WORK REQUEST:
All entries should be copied exactly, none left out.
[INFORMATION Boundary: Start]
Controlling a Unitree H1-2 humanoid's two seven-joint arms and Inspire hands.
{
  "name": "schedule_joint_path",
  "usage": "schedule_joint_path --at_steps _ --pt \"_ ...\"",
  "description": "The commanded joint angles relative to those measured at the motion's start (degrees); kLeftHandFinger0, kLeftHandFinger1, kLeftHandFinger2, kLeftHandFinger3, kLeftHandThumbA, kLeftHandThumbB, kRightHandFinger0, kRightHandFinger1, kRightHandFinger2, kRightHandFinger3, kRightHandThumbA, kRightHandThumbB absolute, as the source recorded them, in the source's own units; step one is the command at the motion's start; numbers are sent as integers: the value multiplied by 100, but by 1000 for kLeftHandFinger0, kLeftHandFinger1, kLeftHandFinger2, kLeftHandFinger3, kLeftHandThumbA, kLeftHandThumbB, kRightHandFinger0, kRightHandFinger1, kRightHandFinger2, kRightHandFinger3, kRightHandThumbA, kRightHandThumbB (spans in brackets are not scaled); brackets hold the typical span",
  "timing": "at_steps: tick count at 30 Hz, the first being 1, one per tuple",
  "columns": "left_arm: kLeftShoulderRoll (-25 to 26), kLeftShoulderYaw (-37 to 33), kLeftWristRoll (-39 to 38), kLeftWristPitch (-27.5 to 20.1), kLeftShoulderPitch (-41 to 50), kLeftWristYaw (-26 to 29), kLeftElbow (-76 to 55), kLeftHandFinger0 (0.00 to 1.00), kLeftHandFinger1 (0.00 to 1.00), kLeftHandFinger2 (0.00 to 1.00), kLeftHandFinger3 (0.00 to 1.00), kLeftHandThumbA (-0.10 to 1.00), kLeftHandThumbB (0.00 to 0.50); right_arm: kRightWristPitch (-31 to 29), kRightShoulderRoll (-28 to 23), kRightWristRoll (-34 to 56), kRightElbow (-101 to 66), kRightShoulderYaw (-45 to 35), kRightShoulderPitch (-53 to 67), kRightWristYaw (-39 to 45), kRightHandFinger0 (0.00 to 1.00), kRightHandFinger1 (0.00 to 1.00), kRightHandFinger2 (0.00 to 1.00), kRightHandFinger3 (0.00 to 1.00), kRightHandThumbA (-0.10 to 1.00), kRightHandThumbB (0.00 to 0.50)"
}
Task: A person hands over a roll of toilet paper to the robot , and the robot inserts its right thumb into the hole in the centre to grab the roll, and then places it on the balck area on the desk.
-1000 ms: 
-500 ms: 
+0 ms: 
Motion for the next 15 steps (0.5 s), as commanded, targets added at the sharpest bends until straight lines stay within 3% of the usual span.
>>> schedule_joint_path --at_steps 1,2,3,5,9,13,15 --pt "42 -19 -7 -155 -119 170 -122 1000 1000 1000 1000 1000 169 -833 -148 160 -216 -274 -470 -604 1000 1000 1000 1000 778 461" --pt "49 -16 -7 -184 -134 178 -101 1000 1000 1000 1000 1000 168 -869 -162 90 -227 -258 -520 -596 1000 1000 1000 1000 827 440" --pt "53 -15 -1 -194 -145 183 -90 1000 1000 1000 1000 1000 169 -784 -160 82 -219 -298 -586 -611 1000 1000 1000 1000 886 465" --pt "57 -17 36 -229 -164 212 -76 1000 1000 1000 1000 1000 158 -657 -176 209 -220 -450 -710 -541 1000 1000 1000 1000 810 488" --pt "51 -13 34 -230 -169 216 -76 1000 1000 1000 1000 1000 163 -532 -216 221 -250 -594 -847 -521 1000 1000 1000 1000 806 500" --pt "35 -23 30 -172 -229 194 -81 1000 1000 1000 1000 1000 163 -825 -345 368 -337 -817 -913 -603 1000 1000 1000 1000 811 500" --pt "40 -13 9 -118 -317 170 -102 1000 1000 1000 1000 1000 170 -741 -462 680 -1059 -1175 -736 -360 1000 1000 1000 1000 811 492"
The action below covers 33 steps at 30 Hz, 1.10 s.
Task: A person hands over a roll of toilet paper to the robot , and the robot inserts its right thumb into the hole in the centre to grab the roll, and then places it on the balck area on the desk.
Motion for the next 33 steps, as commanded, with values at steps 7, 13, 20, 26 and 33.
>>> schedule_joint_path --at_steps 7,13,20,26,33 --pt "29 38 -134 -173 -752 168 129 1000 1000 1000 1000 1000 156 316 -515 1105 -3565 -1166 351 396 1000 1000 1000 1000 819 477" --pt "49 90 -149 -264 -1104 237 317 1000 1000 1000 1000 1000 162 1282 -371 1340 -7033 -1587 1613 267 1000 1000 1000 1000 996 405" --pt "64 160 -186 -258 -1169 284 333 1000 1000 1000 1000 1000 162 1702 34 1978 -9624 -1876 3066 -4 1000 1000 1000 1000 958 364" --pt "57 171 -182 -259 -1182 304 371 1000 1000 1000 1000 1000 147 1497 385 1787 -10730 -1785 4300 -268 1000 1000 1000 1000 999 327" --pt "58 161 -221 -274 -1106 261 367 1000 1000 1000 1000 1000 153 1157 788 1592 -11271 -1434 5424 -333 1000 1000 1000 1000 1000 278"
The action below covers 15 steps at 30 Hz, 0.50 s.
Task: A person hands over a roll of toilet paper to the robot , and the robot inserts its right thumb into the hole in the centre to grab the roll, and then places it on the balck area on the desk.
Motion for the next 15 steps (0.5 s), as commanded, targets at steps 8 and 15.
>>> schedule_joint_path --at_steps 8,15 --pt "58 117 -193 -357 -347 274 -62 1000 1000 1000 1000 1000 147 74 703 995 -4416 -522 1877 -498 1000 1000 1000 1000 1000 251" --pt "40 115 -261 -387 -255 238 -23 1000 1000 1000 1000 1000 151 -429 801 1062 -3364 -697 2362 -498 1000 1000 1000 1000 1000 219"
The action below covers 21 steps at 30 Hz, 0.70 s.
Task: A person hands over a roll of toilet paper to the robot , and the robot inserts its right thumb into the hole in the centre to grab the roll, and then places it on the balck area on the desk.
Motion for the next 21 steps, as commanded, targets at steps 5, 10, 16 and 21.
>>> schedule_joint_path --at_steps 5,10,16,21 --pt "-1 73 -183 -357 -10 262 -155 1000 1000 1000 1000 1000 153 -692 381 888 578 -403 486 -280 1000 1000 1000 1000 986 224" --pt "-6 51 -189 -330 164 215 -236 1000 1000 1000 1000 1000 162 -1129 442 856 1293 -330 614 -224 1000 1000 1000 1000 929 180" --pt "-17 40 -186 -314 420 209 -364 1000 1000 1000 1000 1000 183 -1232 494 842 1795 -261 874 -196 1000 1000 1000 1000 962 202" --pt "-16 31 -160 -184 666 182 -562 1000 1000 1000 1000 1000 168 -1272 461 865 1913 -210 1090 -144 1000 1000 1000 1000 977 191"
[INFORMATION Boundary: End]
OUTPUT OF THE TASK:
Controlling a Unitree H1-2 humanoid's two seven-joint arms and Inspire hands.
{
  "name": "schedule_joint_path",
  "usage": "schedule_joint_path --at_steps _ --pt \"_ ...\"",
  "description": "The commanded joint angles relative to those measured at the motion's start (degrees); kLeftHandFinger0, kLeftHandFinger1, kLeftHandFinger2, kLeftHandFinger3, kLeftHandThumbA, kLeftHandThumbB, kRightHandFinger0, kRightHandFinger1, kRightHandFinger2, kRightHandFinger3, kRightHandThumbA, kRightHandThumbB absolute, as the source recorded them, in the source's own units; step one is the command at the motion's start; numbers are sent as integers: the value multiplied by 100, but by 1000 for kLeftHandFinger0, kLeftHandFinger1, kLeftHandFinger2, kLeftHandFinger3, kLeftHandThumbA, kLeftHandThumbB, kRightHandFinger0, kRightHandFinger1, kRightHandFinger2, kRightHandFinger3, kRightHandThumbA, kRightHandThumbB (spans in brackets are not scaled); brackets hold the typical span",
  "timing": "at_steps: tick count at 30 Hz, the first being 1, one per tuple",
  "columns": "left_arm: kLeftShoulderRoll (-25 to 26), kLeftShoulderYaw (-37 to 33), kLeftWristRoll (-39 to 38), kLeftWristPitch (-27.5 to 20.1), kLeftShoulderPitch (-41 to 50), kLeftWristYaw (-26 to 29), kLeftElbow (-76 to 55), kLeftHandFinger0 (0.00 to 1.00), kLeftHandFinger1 (0.00 to 1.00), kLeftHandFinger2 (0.00 to 1.00), kLeftHandFinger3 (0.00 to 1.00), kLeftHandThumbA (-0.10 to 1.00), kLeftHandThumbB (0.00 to 0.50); right_arm: kRightWristPitch (-31 to 29), kRightShoulderRoll (-28 to 23), kRightWristRoll (-34 to 56), kRightElbow (-101 to 66), kRightShoulderYaw (-45 to 35), kRightShoulderPitch (-53 to 67), kRightWristYaw (-39 to 45), kRightHandFinger0 (0.00 to 1.00), kRightHandFinger1 (0.00 to 1.00), kRightHandFinger2 (0.00 to 1.00), kRightHandFinger3 (0.00 to 1.00), kRightHandThumbA (-0.10 to 1.00), kRightHandThumbB (0.00 to 0.50)"
}
Task: A person hands over a roll of toilet paper to the robot , and the robot inserts its right thumb into the hole in the centre to grab the roll, and then places it on the balck area on the desk.
-1000 ms: 
-500 ms: 
+0 ms: 
Motion for the next 15 steps (0.5 s), as commanded, targets added at the sharpest bends until straight lines stay within 3% of the usual span.
>>> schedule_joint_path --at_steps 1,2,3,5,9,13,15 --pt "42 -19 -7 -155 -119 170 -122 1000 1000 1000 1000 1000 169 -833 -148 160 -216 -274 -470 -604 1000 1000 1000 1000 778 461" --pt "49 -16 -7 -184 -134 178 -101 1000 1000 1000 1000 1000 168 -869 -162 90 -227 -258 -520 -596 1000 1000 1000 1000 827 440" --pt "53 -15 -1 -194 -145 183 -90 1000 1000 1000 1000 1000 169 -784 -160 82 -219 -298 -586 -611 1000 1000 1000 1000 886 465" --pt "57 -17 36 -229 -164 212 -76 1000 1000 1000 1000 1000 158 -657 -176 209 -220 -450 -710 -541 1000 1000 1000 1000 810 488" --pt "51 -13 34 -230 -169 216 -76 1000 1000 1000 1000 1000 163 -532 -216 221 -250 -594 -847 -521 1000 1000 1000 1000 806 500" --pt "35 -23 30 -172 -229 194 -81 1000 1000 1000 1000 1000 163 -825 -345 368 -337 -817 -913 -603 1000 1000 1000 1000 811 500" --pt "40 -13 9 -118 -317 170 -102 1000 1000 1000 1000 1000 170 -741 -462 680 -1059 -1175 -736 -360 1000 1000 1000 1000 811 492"
The action below covers 33 steps at 30 Hz, 1.10 s.
Task: A person hands over a roll of toilet paper to the robot , and the robot inserts its right thumb into the hole in the centre to grab the roll, and then places it on the balck area on the desk.
Motion for the next 33 steps, as commanded, with values at steps 7, 13, 20, 26 and 33.
>>> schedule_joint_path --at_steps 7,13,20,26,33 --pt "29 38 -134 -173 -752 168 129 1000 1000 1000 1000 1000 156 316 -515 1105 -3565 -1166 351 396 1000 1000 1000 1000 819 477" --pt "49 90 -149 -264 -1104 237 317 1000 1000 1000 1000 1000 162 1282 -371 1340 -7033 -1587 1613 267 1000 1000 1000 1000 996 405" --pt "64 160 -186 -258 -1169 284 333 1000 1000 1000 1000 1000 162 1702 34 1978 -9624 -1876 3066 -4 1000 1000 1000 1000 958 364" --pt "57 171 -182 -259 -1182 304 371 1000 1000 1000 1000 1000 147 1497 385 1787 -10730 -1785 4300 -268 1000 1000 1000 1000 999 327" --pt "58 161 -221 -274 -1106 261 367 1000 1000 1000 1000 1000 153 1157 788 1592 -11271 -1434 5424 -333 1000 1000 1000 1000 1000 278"
The action below covers 15 steps at 30 Hz, 0.50 s.
Task: A person hands over a roll of toilet paper to the robot , and the robot inserts its right thumb into the hole in the centre to grab the roll, and then places it on the balck area on the desk.
Motion for the next 15 steps (0.5 s), as commanded, targets at steps 8 and 15.
>>> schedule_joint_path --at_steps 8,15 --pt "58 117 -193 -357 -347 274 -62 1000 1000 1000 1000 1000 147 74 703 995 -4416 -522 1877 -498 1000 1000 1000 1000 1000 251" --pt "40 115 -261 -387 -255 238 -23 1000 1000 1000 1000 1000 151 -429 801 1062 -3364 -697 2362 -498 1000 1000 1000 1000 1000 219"
The action below covers 21 steps at 30 Hz, 0.70 s.
Task: A person hands over a roll of toilet paper to the robot , and the robot inserts its right thumb into the hole in the centre to grab the roll, and then places it on the balck area on the desk.
Motion for the next 21 steps, as commanded, targets at steps 5, 10, 16 and 21.
>>> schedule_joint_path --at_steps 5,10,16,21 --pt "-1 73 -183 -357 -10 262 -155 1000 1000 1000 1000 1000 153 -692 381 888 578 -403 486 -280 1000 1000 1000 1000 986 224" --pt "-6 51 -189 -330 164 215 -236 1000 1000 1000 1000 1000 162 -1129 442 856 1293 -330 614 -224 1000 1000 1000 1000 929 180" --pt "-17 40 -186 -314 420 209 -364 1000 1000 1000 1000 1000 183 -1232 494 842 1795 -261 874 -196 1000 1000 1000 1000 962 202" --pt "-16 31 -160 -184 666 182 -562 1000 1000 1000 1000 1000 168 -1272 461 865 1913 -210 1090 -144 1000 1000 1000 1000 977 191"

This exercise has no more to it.